● **DATA TO PROCESS**:
--- START ---

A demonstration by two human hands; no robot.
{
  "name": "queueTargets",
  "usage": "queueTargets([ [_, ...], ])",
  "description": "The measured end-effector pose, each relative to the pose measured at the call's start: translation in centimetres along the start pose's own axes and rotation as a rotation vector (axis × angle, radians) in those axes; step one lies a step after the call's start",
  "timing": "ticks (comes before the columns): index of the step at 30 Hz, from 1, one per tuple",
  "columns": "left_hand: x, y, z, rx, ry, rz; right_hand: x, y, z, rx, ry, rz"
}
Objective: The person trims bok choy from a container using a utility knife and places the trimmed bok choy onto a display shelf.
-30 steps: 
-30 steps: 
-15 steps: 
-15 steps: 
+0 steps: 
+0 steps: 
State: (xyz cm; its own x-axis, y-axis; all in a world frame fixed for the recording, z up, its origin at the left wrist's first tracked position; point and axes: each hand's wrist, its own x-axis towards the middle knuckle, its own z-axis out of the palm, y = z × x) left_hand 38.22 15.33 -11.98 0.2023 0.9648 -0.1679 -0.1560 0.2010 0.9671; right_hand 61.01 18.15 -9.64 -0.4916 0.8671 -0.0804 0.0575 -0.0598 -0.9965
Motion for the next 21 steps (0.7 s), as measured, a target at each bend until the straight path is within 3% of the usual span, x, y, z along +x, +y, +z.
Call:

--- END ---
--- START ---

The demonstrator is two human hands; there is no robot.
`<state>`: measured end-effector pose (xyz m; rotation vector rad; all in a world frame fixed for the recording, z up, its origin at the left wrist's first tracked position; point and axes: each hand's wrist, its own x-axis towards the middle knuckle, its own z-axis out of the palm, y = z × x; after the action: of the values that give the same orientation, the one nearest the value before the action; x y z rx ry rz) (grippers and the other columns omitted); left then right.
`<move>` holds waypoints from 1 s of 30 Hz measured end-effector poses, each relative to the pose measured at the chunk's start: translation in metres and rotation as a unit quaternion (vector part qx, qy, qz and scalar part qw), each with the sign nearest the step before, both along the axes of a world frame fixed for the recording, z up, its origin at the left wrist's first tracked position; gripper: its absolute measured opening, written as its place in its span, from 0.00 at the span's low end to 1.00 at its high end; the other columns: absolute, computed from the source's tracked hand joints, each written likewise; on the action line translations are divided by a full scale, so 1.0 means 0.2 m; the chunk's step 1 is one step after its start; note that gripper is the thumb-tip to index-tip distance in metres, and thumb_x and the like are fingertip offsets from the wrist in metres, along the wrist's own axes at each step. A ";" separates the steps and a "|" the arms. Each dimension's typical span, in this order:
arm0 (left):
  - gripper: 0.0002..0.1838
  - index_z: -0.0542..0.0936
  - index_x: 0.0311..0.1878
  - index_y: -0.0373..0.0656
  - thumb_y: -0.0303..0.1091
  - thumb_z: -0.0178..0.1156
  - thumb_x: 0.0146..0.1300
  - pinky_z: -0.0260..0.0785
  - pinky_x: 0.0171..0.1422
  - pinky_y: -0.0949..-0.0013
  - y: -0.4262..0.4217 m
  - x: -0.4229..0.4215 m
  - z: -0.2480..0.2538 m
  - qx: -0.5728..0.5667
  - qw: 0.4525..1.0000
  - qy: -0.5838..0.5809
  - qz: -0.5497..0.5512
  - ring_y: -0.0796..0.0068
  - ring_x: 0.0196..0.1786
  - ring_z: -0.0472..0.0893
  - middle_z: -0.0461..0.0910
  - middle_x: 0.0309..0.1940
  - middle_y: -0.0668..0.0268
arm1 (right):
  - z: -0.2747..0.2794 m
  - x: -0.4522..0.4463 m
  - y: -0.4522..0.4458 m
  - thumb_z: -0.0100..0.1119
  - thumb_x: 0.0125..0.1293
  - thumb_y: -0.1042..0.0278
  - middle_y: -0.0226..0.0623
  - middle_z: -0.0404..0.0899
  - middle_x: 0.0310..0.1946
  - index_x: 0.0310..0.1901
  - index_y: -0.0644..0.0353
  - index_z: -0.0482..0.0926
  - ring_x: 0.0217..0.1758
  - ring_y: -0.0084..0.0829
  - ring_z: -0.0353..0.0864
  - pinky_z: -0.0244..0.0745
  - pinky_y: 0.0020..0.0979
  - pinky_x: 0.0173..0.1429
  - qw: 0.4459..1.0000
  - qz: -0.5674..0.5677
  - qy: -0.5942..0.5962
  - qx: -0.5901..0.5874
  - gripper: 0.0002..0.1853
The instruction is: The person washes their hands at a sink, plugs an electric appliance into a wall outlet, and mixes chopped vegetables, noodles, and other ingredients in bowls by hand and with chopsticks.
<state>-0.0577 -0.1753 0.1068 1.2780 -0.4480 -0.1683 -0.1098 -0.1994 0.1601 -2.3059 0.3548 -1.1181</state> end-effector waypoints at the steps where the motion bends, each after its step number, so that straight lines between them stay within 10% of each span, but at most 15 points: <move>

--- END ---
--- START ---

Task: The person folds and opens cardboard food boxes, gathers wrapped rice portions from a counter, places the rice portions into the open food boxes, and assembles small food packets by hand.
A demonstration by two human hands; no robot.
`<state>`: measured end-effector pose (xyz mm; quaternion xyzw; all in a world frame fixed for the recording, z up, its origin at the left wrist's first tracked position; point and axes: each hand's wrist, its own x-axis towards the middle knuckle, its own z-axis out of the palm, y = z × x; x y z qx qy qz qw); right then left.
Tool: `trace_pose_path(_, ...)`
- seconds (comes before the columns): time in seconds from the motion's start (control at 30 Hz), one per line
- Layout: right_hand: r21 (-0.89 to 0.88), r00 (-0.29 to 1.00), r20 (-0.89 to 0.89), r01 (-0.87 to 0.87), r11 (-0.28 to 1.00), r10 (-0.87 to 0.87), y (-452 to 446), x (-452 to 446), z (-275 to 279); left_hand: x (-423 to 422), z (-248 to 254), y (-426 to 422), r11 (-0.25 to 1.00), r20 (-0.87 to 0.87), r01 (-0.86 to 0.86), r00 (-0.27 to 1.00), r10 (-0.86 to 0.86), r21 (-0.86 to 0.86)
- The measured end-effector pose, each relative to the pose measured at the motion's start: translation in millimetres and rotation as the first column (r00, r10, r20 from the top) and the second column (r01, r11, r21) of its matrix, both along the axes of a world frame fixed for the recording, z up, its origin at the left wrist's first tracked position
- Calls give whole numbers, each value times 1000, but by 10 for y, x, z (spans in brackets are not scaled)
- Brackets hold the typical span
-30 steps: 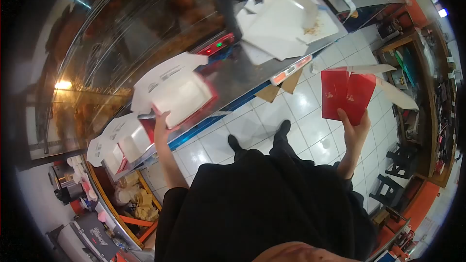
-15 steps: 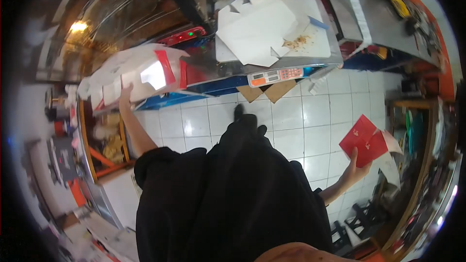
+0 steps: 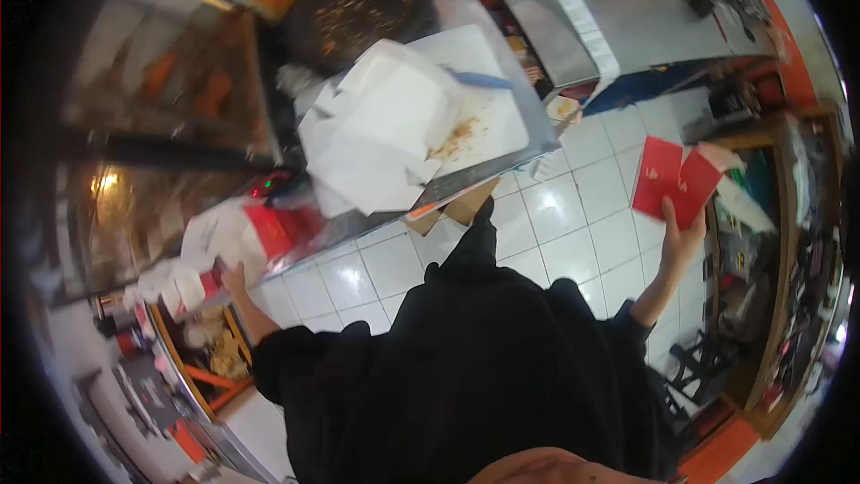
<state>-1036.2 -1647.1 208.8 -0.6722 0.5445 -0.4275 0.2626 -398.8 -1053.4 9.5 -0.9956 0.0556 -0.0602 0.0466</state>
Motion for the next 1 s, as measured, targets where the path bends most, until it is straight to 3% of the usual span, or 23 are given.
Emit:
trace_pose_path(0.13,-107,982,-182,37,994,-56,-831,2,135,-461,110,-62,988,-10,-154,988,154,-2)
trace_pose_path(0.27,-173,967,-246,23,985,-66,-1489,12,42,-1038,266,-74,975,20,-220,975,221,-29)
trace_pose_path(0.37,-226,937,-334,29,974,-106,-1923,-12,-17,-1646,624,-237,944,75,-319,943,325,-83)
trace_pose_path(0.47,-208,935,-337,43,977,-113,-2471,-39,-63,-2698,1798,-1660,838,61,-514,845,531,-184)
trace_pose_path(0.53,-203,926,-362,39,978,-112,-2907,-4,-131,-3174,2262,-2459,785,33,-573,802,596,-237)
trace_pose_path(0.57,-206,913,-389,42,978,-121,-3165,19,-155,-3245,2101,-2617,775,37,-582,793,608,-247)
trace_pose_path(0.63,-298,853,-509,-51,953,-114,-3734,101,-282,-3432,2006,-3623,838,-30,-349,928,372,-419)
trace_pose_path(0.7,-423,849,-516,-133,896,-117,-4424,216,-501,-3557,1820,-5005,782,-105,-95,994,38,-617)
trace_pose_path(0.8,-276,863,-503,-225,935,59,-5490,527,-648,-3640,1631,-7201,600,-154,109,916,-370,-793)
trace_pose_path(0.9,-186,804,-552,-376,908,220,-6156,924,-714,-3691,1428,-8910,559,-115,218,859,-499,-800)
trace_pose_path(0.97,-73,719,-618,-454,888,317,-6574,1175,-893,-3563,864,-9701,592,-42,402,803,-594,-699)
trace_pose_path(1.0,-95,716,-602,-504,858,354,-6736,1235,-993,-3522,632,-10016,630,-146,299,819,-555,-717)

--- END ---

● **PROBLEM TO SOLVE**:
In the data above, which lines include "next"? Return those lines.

● **ANSWER**:
Motion for the next 21 steps (0.7 s), as measured, a target at each bend until the straight path is within 3% of the usual span, x, y, z along +x, +y, +z.
Motion for the next 1 s, as measured, targets where the path bends most, until it is straight to 3% of the usual span, or 23 are given.

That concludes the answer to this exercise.